The good news was that simple surgery reversed the condition, which enabled me to once again live the quality life I was used to.
If only the diagnosis was made sooner…
Does Jim’s story sound familiar?
New research, using simple technology, is aiming to fill the gap between accurate diagnosis and expensive, sometimes unnecessary testing. This could lead to faster and more accurate diagnosis and a reduction of unnecessary medication, tests and surgery, while guiding the medical professional to make the correct decisions regarding further testing and treatment.
What is this technology called?
Wideband Acoustic Immittance (WAI) is a procedure similar to traditional tympanometry, which is a middle ear test that forms a routine part of audiological testing. The added benefit of WAI is that it tests a wide frequency range, providing more detailed information on the functioning of the middle ear system than traditional tympanometry.
Since SSCD is by definition an opening or thinning of the bone that covers the semicircular canal in the inner ear, pressure that is normally confined to the inner ear now escapes through this opening, thereby affecting the mobility of the middle ear system. This mobility can be measured using WAI testing. Figure 1 illustrates the position of the opening in the inner ear.
Used as a screening tool in the office of the audiologist or ENT, it can provide valuable information in conjunction with the audiogram, case history and tuning fork tests.
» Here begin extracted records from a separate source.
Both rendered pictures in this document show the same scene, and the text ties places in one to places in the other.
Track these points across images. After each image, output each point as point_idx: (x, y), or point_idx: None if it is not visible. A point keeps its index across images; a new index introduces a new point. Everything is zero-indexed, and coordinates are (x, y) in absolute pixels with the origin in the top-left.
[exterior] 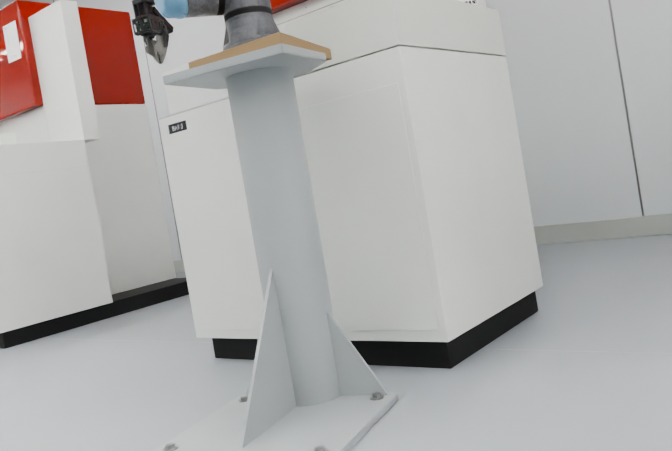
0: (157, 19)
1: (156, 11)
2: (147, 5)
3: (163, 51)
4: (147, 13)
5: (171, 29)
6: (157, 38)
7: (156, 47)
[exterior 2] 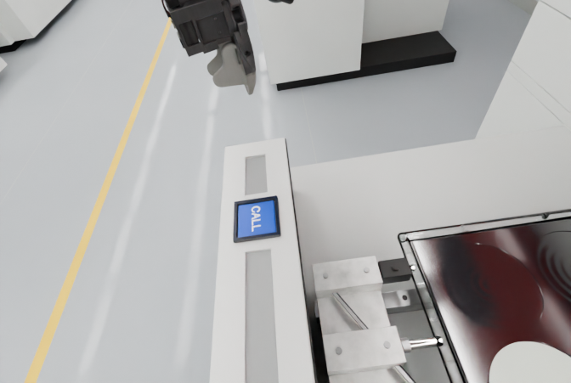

The medical professional will then use this information to make important decisions regarding further testing and treatment.
However, additional research is still required to strengthen the pool of normative data that has already started to emerge, and to establish a WAI pattern distinctive to an ear with confirmed SSCD. Such research will help to promote the regular use of WAI as a screening tool when SSCD is suspected.
What does the study entail?
If you have been diagnosed with SSCD and you have not yet received any ear surgery, we would like to invite you to participate in this ground-breaking study. Testing will take about 30 minutes and is not painful or harmful in any way and participation is voluntary and can be terminated at any stage. As in all medical research patient confidentiality will be respected to the utmost.
If you are a medical professional and you are aware of individuals with confirmed SSCD, we encourage you to inform them of the research study. For patients who suspect that they may have SSCD, we advise that you contact your ENT specialist for an appointment.